# I won the Lottery!



## Smashbox (7 Jan 2009)

Its all gonna be ok guys, I won £715k and I'll share it all with you!!

And what did I do to win this amount?! NOTHING! It was just cos I have a really nice, lucky and special email address I guess!!! WWWoooooHHHooo!

Reference #: UKN/90G3825H9/08B 

This is a notification to inform you that your e-mail address has won you a cash prize of 715,000.00 GBP on our online lottery sweepstakes promo draws held on Saturday, 3rd of January, 2009 in
London, United Kingdom. in London, United Kingdom. 

To file for claim, do contact our claims agent via e-mail as given below providing your full name(s) & reference #(same as above) for due processing and remittance of your prize money. 

Dr. Paul Wilbert
e-mail: drpaulwilbert@yahoo.com.hk

Congratulations from all members and staffs of this promotion. 

Your's Truly,
Prof. Darlene Kienle.
Online Cordinator


----------



## Graham_07 (7 Jan 2009)

Wheahay....congrats to you. ..... you don't have to share it with the other 14,000,000, other email receipients I hope.
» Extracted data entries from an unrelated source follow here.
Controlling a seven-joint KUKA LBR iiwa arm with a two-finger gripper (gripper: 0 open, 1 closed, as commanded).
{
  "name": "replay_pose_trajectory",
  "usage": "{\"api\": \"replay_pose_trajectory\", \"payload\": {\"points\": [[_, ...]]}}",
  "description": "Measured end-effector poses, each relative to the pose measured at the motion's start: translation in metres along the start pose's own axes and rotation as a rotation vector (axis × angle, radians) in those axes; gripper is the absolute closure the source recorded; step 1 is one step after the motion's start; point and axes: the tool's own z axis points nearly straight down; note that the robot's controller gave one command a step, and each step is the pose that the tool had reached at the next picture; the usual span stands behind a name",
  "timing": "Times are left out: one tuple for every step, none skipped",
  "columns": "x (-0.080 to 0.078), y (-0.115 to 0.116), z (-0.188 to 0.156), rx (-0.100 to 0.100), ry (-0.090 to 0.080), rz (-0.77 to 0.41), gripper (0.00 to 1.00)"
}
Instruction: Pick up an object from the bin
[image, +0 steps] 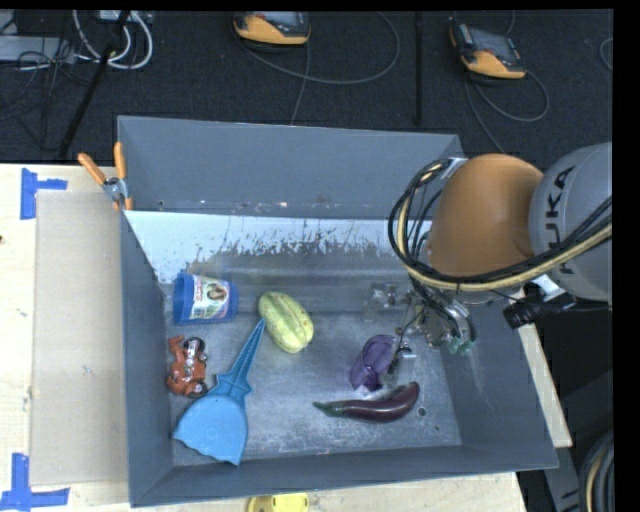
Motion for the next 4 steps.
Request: {"api": "replay_pose_trajectory", "payload": {"points": [[-0.002, 0.0, -0.004, 0.0, -0.008, 0.0, 0.0], [0.021, 0.003, 0.036, 0.001, -0.011, -0.085, 0.0], [0.026, 0.003, 0.088, 0.001, -0.015, -0.187, 0.0], [0.033, -0.02, 0.104, 0.0, -0.006, -0.037, 1.0]]}}
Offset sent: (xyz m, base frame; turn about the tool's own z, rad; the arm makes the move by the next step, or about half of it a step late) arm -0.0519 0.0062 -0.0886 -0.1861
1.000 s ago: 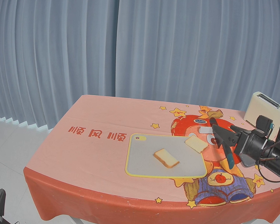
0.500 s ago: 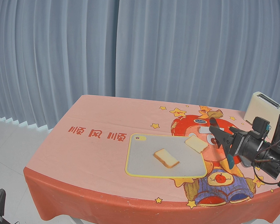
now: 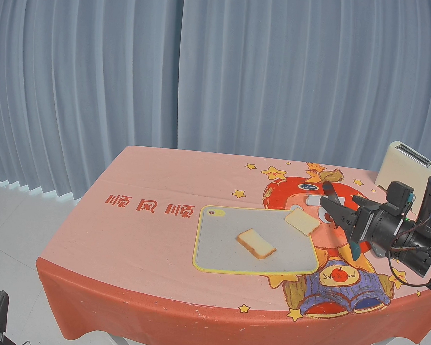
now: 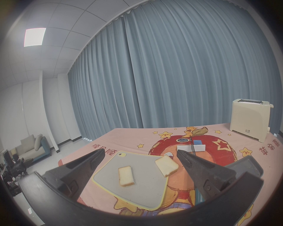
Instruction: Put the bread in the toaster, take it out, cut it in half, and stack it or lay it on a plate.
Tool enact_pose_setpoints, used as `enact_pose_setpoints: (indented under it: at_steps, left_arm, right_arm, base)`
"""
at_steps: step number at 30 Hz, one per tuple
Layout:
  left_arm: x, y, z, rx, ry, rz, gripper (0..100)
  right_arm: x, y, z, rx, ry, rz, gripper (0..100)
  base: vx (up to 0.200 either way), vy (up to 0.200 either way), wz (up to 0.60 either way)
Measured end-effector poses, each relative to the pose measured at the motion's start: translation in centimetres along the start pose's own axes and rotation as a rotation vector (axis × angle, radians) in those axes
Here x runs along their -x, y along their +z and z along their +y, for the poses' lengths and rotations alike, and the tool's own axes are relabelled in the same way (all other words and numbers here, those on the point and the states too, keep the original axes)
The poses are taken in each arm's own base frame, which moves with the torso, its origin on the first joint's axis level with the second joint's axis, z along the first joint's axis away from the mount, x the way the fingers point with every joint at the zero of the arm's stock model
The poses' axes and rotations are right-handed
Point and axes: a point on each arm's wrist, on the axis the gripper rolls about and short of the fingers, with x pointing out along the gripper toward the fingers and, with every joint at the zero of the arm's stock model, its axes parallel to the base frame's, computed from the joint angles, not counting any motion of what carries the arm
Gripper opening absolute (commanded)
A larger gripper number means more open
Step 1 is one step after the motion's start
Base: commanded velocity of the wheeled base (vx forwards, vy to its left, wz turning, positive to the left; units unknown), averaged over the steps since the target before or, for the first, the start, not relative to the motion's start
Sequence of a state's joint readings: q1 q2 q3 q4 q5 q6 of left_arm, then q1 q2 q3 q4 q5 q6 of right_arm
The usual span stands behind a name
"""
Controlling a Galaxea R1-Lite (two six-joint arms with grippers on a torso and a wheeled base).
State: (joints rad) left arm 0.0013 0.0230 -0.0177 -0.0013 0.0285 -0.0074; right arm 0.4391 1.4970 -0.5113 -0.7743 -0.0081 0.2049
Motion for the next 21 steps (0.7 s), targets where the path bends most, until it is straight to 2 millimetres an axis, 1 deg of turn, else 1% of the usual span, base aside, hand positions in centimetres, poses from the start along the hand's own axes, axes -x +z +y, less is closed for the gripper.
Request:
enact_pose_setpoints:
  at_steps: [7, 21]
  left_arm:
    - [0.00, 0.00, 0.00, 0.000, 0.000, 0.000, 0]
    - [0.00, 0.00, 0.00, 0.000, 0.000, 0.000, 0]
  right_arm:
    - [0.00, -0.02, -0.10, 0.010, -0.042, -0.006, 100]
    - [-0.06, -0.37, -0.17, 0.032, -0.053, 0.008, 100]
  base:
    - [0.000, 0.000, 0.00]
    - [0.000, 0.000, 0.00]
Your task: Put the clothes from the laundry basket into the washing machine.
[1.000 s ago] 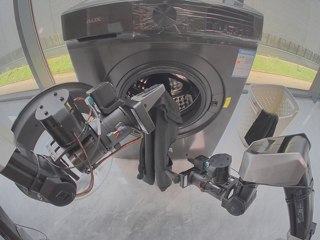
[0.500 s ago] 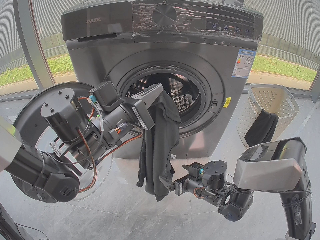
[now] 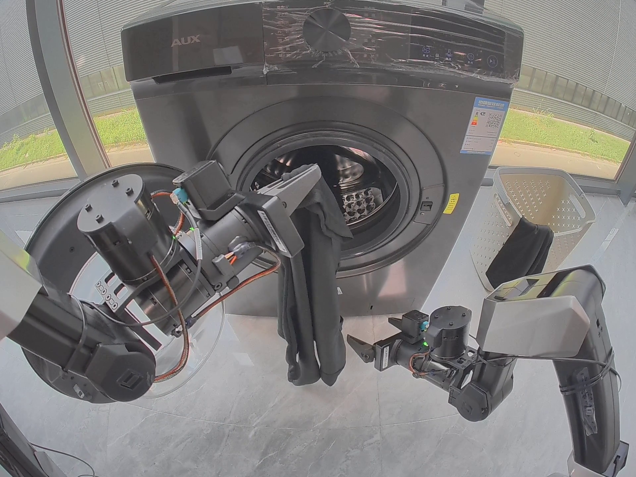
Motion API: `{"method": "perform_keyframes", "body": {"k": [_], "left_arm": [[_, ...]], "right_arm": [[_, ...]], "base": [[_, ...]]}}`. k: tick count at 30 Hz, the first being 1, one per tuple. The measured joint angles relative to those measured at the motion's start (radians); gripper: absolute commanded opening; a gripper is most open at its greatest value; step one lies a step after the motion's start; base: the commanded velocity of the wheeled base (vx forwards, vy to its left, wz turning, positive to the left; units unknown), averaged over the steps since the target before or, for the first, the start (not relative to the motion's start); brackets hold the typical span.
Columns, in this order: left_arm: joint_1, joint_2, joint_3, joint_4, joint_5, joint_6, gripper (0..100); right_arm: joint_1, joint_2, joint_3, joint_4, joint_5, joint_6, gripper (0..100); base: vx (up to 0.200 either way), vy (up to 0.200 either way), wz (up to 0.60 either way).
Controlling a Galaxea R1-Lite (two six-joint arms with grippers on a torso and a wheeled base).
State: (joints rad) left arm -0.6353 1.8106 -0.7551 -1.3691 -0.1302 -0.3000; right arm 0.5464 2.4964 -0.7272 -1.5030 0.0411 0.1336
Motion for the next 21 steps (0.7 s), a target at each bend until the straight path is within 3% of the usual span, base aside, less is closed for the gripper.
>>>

Cash it quick b4 715K sterling is worth ...err... about €2.45.


----------



## Smashbox (7 Jan 2009)

I'm sure I was the only one with the super lucky email address!


----------



## Bubbly Scot (7 Jan 2009)

Smashbox said:


> I'm sure I was the only one with the super lucky email address!


 
I don't have a super lucky email address but I'm so lucky I know you so well and you're willing to share your super dooper prize. Should I resign from my job now or wait til the cheque clears?...decisions decisions!!


----------



## Smashbox (7 Jan 2009)

Ah resign! Sure we're all gonna be rich!

We wont need jobs!!!


----------



## sandrat (7 Jan 2009)

should i send you my bank details so you can lodge the money for me or would you prefer credit card details?


----------



## S.L.F (7 Jan 2009)

We must be careful it might be a scam of some sort.

On the other hand it does say......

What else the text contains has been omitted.